Je viens à l'instant d'écouter le débat qui, au passage, mériterait et nécessiterait plus qu'un quart d'heure. Comme vous, j'ai trouvé les deux interlocuteurs trop schématique dans leur pensée (en même temps, pour une discussion de quelques minutes, mieux vaut aller droit au but,
Allez l'OM !). Brohm, pour lequel le processus aliénant est consubstantiel au football ("appareil idéologiques d'Etat"), a trop extrapolé à mon goût en ressortant des exemples trop sensationnalistes (l'image de la secte, l'exemple de la prostitution sont maladroits).

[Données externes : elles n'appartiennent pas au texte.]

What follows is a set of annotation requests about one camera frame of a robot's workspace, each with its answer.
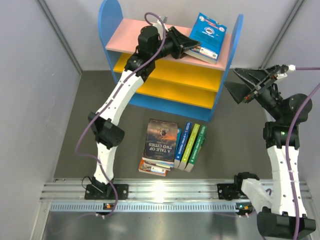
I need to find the dark blue spine treehouse book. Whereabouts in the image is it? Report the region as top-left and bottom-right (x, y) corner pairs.
(174, 121), (192, 169)

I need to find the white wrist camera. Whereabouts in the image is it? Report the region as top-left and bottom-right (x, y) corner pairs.
(276, 64), (296, 80)
(152, 15), (168, 31)

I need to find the orange bottom stack book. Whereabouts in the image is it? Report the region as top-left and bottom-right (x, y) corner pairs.
(138, 159), (167, 177)

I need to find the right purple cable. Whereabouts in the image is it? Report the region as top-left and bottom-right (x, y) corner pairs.
(237, 65), (320, 240)

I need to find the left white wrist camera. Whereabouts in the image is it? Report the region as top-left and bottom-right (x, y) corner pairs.
(152, 15), (168, 31)

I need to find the light blue cover treehouse book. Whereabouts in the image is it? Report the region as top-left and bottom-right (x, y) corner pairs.
(186, 12), (227, 64)

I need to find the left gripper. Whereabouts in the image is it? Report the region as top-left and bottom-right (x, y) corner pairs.
(150, 25), (200, 61)

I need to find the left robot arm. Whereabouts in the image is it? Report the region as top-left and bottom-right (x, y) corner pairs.
(85, 25), (201, 200)

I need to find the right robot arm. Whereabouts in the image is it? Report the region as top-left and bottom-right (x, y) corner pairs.
(225, 64), (316, 240)

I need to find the purple cable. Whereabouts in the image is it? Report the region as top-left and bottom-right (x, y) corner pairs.
(75, 11), (167, 220)
(237, 65), (320, 240)

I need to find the light blue book under stack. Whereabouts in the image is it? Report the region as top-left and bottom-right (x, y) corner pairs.
(143, 127), (181, 168)

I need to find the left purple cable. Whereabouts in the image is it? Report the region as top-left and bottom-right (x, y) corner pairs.
(75, 11), (167, 220)

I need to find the lime green spine treehouse book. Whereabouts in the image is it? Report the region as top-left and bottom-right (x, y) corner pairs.
(178, 123), (200, 171)

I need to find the blue pink yellow bookshelf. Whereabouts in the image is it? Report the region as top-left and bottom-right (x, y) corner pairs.
(97, 0), (244, 122)

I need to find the aluminium mounting rail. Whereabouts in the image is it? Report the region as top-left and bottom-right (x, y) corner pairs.
(40, 178), (250, 213)

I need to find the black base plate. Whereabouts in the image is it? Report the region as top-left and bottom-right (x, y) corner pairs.
(84, 184), (129, 200)
(217, 183), (248, 201)

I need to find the Tale of Two Cities book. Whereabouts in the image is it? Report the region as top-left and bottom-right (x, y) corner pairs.
(142, 118), (178, 167)

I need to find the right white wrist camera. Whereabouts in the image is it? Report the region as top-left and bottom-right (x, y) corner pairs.
(276, 64), (296, 80)

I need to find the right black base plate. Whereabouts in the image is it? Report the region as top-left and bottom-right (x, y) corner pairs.
(217, 183), (248, 201)

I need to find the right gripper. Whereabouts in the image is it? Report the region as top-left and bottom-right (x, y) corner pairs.
(223, 64), (283, 121)

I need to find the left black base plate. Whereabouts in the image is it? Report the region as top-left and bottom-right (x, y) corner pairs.
(84, 184), (129, 200)

Boniface a quand à lui été plus percutant dans ces exemples... quoiqu'un peu éculés tout de même car ce sont les mêmes qu'ils ressort à chaque contribution, ou intervention :
P. Boniface (& C. Bromberger) dans un billet du Monde daté du 25/06/02 a écrit:
Condamner en bloc le foot, à cause de ses excès, c'est revenir à condamner la démocratie parce que certains élus peuvent se révéler corrompus, à renoncer au débat parce qu'il est source d'opposition, à interdire la sociologie parce que certains sociologues disent des âneries, etc. Et afficher un tel dédain pour les passions et les formes de sociabilité populaires, pour les émotions collectives qui rompent l'ordinaire, pour la fête ou pour le carnaval, voilà un bien sinistre programme. Au mépris du peuple se conjoint le dégoût des manifestations de joie. Ne reste-t-il plus alors qu'à confier le destin de ces "meutes" ignorantes et "mystifiées" à quelque guide éclairé qui saura leur montrer le droit chemin ?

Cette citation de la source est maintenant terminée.